No final das contas João Café ficou com o cargo de chefe de polícia e logo assumiu para si a tarefa de acabar com os comunistas no estado. Seu primeiro ato após empossado foi mandar prender José Praxedes, que acabaria preso enquanto se aproximava de sua casa, voltando de uma reunião do Partido. Praxedes foi arrastado pela polícia gritando que Café era um falso, um traidor, e dando vivas ao Partido. 

José é encarcerado, interrogado e não dá nenhuma informação sobre a atuação do P.C.B. Tempos depois, é recebido de volta com comemorações por parte dos seus camaradas. Continuou na militância, dirigiu os comunistas que se alistaram para as frentes de trabalho que construíram a estrada de Natal a Macaíba na tarefa de mobilizar os trabalhadores.

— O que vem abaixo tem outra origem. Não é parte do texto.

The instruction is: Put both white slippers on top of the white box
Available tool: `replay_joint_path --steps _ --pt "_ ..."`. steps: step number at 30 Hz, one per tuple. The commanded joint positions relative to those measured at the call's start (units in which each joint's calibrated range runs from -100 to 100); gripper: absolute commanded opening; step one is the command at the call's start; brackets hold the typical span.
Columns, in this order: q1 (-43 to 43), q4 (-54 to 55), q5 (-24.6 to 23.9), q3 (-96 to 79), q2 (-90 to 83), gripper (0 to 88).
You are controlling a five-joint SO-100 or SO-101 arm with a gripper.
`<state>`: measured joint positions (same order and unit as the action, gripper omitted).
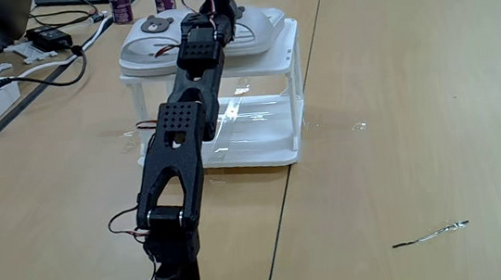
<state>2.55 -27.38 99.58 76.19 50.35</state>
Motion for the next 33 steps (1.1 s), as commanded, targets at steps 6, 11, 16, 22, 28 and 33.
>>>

Foi detido novamente durante a marcha da fome em Natal no mesmo ano mas logo foi liberado. Sua próxima prisão ocorreria apenas em 1932 também por ordem de Café Filho durante uma atividade de agitação e propaganda no centro de Natal, mas dessa vez é diferente. Café o chama para conversar pessoalmente e pede uma “trégua” para “vencer os problemas em São Paulo” (falava a respeito da revolução constitucionalista), eles discutem e, ao ver que não iria conseguir nada, manda soltar o líder comunista novamente. 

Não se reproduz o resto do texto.